**Goal of the exercise:** Set down exactly the first line of the entries and every line after it, through the line with "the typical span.".

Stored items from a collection
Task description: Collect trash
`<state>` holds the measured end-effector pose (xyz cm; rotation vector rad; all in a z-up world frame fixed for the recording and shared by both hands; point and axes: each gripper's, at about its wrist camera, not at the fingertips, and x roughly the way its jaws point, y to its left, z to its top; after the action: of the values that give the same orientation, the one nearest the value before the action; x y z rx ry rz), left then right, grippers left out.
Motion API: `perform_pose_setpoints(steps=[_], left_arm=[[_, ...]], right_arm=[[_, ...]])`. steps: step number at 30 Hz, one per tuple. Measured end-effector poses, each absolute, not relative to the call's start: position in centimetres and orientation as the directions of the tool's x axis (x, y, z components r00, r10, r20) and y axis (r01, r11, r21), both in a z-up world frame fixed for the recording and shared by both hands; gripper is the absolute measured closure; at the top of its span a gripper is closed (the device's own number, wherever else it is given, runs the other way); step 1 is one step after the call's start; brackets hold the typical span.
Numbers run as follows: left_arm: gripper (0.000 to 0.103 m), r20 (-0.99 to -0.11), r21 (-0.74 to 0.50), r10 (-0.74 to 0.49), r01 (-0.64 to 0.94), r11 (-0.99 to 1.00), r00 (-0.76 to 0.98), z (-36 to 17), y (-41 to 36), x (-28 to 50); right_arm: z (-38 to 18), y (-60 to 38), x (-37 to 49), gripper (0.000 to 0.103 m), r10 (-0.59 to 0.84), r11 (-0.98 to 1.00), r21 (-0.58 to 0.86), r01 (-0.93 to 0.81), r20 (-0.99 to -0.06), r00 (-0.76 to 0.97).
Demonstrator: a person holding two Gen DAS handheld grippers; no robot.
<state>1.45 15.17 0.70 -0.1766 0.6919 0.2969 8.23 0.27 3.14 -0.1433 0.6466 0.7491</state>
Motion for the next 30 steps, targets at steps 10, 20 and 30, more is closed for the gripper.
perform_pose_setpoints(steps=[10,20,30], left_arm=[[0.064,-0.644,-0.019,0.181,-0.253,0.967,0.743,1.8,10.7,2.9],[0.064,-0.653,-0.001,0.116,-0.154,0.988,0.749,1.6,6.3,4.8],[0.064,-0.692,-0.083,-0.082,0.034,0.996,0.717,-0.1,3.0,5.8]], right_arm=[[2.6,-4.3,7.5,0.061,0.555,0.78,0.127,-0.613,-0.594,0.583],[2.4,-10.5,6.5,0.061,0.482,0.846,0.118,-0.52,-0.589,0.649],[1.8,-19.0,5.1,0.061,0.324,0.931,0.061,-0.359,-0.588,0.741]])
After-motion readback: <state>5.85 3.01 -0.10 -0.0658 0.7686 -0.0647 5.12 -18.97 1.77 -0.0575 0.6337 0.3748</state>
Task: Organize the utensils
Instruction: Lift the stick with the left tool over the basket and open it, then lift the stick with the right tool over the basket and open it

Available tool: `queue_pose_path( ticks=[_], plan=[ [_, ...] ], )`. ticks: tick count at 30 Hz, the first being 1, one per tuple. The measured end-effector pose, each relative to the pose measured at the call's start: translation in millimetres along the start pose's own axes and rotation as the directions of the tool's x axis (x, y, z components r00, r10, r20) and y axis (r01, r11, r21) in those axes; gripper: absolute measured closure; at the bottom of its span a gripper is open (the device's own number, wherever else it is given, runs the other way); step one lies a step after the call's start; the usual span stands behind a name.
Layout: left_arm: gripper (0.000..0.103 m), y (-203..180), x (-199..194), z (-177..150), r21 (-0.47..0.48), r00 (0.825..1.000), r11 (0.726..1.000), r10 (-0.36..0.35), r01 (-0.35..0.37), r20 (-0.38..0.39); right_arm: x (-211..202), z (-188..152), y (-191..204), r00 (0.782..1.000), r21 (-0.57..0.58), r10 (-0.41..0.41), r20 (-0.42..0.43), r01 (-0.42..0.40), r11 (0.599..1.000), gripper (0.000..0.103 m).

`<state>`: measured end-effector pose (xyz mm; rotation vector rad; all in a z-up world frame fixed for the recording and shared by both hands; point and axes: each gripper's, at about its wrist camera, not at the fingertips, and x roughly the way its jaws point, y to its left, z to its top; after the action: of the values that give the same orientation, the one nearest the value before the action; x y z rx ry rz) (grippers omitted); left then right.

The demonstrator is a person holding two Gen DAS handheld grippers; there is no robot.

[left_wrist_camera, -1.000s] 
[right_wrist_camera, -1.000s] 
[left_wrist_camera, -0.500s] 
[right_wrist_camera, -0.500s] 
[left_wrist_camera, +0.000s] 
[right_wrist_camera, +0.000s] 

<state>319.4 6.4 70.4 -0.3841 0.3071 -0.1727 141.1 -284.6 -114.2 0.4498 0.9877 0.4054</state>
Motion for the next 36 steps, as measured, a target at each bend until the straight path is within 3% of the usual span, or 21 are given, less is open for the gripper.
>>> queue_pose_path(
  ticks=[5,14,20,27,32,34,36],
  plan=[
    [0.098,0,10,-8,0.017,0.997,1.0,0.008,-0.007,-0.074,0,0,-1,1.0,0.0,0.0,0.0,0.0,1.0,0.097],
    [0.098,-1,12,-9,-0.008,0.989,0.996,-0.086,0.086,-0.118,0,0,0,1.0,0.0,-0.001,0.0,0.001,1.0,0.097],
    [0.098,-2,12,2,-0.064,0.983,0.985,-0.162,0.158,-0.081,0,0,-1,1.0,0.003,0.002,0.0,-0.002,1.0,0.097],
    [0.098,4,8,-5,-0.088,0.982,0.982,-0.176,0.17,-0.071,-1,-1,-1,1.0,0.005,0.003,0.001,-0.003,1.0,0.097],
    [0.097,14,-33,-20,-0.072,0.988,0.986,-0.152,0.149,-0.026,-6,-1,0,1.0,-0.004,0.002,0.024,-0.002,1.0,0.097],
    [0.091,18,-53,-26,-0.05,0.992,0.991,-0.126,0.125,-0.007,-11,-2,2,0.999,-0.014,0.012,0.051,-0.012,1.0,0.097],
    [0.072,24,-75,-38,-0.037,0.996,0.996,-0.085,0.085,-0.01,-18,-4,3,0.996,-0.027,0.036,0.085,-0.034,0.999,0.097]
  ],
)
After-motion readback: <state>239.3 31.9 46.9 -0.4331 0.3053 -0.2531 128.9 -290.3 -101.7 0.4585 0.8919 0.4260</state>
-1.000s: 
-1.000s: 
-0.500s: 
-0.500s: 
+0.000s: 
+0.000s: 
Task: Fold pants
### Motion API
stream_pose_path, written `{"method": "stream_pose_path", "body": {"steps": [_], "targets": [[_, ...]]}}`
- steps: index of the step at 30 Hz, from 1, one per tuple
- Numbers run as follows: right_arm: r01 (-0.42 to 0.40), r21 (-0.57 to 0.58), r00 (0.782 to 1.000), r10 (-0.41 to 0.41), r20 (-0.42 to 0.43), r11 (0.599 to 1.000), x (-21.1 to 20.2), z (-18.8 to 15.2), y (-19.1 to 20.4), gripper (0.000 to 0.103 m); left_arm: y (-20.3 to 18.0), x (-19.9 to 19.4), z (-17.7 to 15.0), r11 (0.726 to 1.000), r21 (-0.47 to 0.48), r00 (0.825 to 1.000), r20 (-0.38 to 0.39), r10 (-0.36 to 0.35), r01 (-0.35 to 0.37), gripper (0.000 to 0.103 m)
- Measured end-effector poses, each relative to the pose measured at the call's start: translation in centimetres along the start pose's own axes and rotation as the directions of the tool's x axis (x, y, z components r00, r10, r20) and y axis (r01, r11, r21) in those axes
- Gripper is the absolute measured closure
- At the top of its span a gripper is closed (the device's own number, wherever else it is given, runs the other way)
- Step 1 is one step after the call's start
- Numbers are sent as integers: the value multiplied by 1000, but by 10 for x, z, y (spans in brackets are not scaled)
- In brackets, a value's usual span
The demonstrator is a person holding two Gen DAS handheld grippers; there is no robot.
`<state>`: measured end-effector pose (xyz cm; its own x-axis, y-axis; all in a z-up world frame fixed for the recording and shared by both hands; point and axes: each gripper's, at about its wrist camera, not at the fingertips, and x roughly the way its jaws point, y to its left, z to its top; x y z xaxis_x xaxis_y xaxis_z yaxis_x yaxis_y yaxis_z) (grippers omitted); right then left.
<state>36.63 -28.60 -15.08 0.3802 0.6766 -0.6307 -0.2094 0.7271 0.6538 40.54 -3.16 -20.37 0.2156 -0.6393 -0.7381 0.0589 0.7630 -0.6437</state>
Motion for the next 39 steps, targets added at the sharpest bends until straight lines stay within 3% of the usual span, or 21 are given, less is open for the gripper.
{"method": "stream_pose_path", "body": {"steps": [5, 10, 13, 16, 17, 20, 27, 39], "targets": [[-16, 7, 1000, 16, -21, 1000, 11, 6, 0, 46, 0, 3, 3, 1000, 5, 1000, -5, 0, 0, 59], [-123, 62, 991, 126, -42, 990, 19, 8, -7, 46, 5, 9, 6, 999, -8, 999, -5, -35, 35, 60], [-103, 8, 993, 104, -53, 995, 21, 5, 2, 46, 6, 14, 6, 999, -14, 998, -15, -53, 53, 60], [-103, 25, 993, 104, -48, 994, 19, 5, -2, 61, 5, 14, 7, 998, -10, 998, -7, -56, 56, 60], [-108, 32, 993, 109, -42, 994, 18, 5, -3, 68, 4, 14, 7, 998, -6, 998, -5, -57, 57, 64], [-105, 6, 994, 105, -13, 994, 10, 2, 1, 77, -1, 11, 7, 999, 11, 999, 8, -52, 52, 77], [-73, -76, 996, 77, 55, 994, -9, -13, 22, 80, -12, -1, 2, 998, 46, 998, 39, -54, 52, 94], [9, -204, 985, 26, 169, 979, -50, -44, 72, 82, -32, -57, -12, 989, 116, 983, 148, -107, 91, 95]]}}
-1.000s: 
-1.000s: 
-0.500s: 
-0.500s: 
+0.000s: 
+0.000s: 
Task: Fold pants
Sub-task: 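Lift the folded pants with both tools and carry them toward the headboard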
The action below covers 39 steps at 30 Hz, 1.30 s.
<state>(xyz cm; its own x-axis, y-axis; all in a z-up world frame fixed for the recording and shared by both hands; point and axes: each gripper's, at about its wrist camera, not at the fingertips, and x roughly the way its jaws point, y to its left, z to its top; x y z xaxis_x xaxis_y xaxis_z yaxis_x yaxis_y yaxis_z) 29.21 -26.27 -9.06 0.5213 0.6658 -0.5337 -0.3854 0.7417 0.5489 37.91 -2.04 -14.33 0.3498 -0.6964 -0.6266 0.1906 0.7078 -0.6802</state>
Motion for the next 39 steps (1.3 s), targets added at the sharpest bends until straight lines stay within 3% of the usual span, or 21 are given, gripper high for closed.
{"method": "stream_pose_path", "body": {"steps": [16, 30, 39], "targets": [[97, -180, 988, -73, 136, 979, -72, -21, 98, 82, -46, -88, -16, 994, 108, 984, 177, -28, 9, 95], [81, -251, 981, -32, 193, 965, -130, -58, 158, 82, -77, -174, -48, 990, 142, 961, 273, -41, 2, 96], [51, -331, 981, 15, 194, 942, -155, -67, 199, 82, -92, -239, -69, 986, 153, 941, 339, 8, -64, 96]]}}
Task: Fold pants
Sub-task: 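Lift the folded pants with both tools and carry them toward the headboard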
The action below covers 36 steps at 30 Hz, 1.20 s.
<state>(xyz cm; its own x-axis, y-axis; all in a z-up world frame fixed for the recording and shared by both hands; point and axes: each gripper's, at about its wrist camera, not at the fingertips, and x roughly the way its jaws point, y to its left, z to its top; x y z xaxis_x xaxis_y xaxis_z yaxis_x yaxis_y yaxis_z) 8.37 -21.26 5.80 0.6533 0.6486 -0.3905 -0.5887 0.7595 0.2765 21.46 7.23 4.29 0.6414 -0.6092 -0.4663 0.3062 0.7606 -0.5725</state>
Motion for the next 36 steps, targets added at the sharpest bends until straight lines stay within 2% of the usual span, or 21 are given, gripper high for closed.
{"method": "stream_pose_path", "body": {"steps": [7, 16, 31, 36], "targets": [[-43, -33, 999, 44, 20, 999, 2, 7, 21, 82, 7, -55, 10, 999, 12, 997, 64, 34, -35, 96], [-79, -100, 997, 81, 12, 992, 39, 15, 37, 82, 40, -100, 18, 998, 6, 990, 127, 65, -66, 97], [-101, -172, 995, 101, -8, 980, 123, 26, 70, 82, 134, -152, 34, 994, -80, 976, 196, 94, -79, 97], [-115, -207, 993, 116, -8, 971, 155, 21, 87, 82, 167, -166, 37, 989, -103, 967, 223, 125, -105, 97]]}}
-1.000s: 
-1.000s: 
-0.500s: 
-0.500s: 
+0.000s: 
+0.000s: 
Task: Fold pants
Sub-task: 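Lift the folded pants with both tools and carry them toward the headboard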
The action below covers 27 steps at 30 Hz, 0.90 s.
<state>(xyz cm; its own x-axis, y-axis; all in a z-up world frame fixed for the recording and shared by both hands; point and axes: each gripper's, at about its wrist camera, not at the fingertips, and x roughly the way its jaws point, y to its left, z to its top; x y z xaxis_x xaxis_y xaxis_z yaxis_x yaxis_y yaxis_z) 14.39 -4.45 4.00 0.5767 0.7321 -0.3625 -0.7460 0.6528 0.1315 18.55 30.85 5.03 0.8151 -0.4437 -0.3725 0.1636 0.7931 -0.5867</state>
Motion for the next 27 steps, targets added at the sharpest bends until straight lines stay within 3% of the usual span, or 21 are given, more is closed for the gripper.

**Answer to this exercise:**
Task description: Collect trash
`<state>` holds the measured end-effector pose (xyz cm; rotation vector rad; all in a z-up world frame fixed for the recording and shared by both hands; point and axes: each gripper's, at about its wrist camera, not at the fingertips, and x roughly the way its jaws point, y to its left, z to its top; after the action: of the values that give the same orientation, the one nearest the value before the action; x y z rx ry rz), left then right, grippers left out.
Motion API: `perform_pose_setpoints(steps=[_], left_arm=[[_, ...]], right_arm=[[_, ...]])`. steps: step number at 30 Hz, one per tuple. Measured end-effector poses, each absolute, not relative to the call's start: position in centimetres and orientation as the directions of the tool's x axis (x, y, z components r00, r10, r20) and y axis (r01, r11, r21), both in a z-up world frame fixed for the recording and shared by both hands; gripper is the absolute measured closure; at the top of its span a gripper is closed (the device's own number, wherever else it is given, runs the other way); step 1 is one step after the call's start; brackets hold the typical span.

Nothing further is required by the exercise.